The people that drove by in their cars grew up on Candy Cane Lane too. Maybe not in the same way, but grew up there as their family drove them down the street every year, their hands pressed against the chilled glass of the window to see outside at the lights. I see people pass the same way everyday and I always think of how maybe one day they’ll be driving their kids by the Grinch scene or the animatronic candy man that lives in a box.
The candy canes ran out and the weather was oddly warm that year. Between two houses on Candy Cane Lane is a large side yard. The street was illuminated by the lights from the decorations, but the side yard had a steady line where the lights didn’t shine. At this point on the street, there was nearly 20 kids that lived there.

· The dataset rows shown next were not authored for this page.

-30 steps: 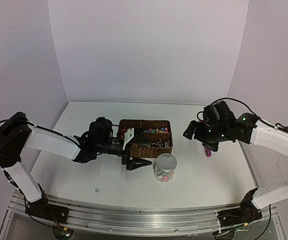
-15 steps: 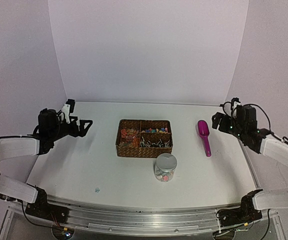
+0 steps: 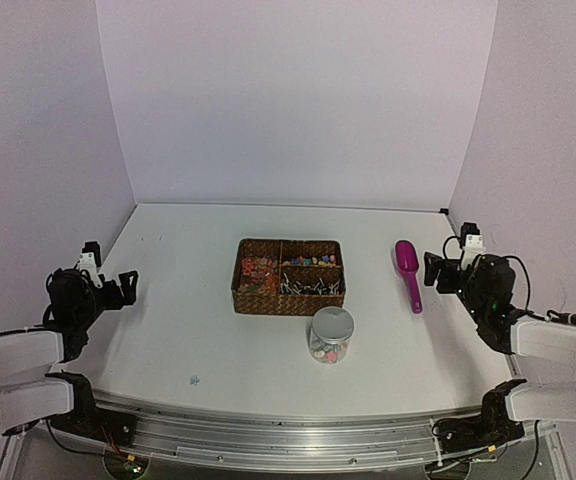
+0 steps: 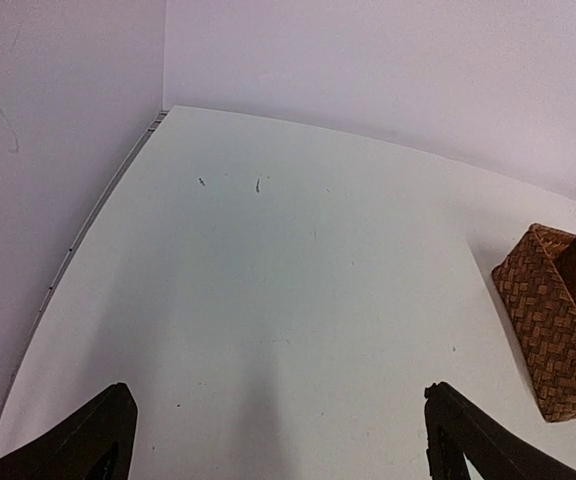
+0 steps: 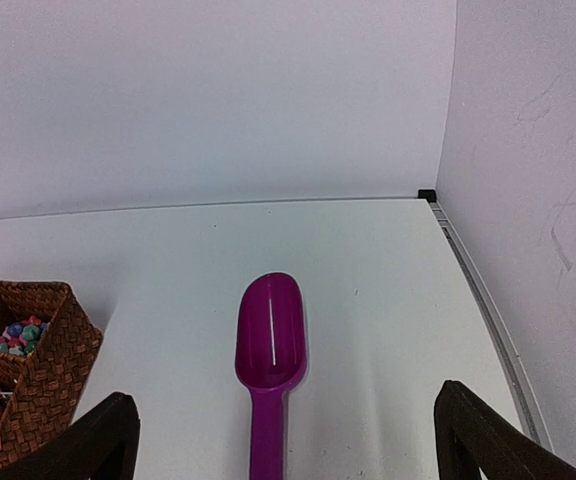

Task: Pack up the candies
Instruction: Reset both arms

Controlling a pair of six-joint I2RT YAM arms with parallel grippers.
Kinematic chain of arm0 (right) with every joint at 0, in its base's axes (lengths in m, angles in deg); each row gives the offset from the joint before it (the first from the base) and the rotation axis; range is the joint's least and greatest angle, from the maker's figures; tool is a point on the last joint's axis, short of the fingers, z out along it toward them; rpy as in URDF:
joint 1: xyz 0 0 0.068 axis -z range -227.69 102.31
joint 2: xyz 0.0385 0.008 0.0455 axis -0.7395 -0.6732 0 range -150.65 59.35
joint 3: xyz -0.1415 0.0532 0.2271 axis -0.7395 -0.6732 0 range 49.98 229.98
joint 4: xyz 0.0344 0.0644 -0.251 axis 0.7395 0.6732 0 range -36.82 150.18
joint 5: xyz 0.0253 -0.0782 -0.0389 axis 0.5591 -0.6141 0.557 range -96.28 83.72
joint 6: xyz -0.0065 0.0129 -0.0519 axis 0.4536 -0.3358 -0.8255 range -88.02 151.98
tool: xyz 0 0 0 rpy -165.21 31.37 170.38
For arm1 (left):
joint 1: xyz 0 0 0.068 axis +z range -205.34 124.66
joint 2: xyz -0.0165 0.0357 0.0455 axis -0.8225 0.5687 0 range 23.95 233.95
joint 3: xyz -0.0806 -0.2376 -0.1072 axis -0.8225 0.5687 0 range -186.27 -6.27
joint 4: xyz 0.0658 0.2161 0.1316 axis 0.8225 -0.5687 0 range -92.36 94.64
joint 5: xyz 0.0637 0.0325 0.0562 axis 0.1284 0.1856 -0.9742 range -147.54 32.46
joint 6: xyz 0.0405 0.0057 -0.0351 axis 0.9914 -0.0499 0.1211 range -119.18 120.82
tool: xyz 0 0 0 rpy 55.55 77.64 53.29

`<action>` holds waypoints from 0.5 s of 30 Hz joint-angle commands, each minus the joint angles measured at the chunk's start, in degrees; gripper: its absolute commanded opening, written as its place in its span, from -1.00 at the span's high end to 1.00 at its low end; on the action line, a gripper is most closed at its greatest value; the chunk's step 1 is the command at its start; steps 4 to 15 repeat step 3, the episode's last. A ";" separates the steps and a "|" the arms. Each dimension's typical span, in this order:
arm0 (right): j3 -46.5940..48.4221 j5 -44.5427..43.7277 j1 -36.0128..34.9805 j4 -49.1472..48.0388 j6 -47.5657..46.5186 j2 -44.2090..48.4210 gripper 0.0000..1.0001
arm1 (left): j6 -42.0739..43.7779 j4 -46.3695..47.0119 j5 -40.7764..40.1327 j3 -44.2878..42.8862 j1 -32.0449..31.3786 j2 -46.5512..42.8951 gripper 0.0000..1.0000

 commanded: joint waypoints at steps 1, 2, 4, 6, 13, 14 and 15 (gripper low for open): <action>-1.01 1.02 0.20 -8.23 -1.03 -0.66 -0.96 | -2.25 1.59 0.27 0.19 0.34 -0.36 -0.99; -1.08 1.50 0.19 -8.28 -0.71 -0.89 -0.96 | -2.80 2.66 0.15 0.68 0.34 -0.33 -0.99; -1.12 1.66 0.17 -8.40 -0.30 -1.29 -0.96 | -3.18 3.71 0.04 1.04 0.34 -0.32 -0.99; -1.12 1.66 0.17 -8.40 -0.30 -1.29 -0.96 | -3.18 3.71 0.04 1.04 0.34 -0.32 -0.99; -1.12 1.66 0.17 -8.40 -0.30 -1.29 -0.96 | -3.18 3.71 0.04 1.04 0.34 -0.32 -0.99; -1.12 1.66 0.17 -8.40 -0.30 -1.29 -0.96 | -3.18 3.71 0.04 1.04 0.34 -0.32 -0.99; -1.12 1.66 0.17 -8.40 -0.30 -1.29 -0.96 | -3.18 3.71 0.04 1.04 0.34 -0.32 -0.99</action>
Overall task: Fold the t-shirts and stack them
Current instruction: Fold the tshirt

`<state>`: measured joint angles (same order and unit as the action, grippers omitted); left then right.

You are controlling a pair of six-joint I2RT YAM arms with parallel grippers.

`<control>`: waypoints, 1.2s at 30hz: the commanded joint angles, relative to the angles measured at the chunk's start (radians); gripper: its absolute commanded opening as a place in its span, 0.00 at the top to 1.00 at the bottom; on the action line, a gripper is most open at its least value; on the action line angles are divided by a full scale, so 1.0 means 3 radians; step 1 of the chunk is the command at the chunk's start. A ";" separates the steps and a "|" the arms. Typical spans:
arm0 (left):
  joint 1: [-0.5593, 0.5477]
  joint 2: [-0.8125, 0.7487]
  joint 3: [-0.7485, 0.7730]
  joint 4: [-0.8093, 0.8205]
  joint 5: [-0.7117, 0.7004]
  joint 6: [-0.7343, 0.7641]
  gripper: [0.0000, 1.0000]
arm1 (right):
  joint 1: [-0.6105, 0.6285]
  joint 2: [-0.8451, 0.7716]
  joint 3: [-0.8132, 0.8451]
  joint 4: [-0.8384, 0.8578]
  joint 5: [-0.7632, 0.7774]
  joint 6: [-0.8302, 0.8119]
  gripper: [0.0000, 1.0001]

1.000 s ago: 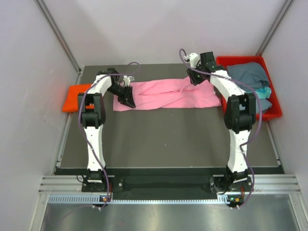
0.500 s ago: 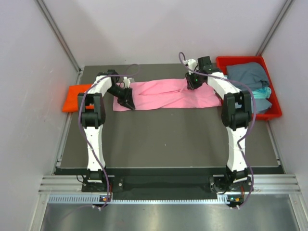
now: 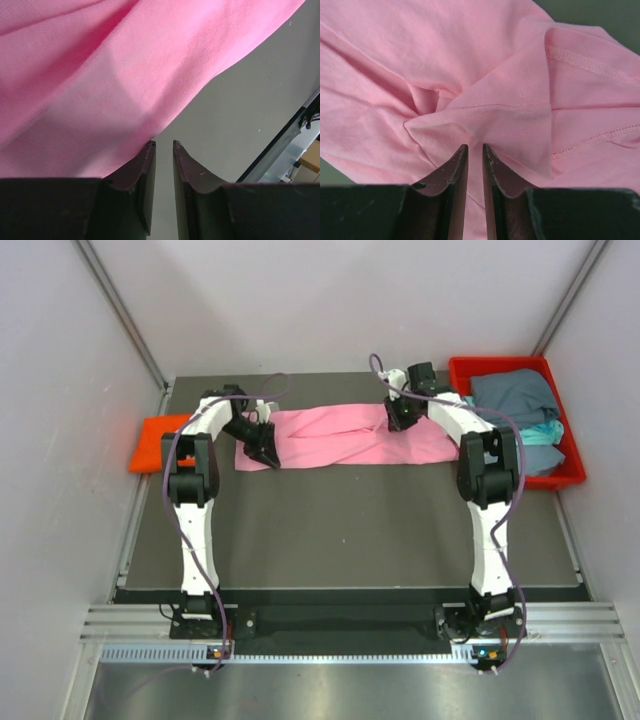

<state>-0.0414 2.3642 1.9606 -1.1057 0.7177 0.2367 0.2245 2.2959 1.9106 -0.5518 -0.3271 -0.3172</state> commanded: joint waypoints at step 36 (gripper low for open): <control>-0.0143 -0.0257 -0.0021 0.0096 0.0041 0.0019 0.75 | 0.0418 -0.0126 0.0570 0.0259 0.0236 0.0014 0.75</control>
<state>-0.0860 2.3642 1.9598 -1.0992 0.7136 0.2359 0.4015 2.3680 2.0987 -0.4953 -0.2874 -0.2958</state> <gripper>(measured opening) 0.251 0.253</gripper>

We’re driving home from choir practice on a late Monday night. The lights are bright and it’s easy to know when to turn. My mom is grinning and belting out another verse of “All I Want For Christmas Is You”. Despite the fact that Christmas music gets a bit old when you live on a street known for its holiday cheer, it puts her in a good mood, and for that I’m not complaining. After insisting on driving around the street again, my mom comments for the hundredth time about how lovely the street is.
It’s the place where I grew up making penguin nests out of snow banks, hiding behind painted plywood cut outs of holiday decorations and chasing other kids around in a makeshift game of tag. It’s the place that I grew up on, in a house covered in the Grinch and the Whos of Whoville during christmas time.
And, yeah, I think that’s pretty neat.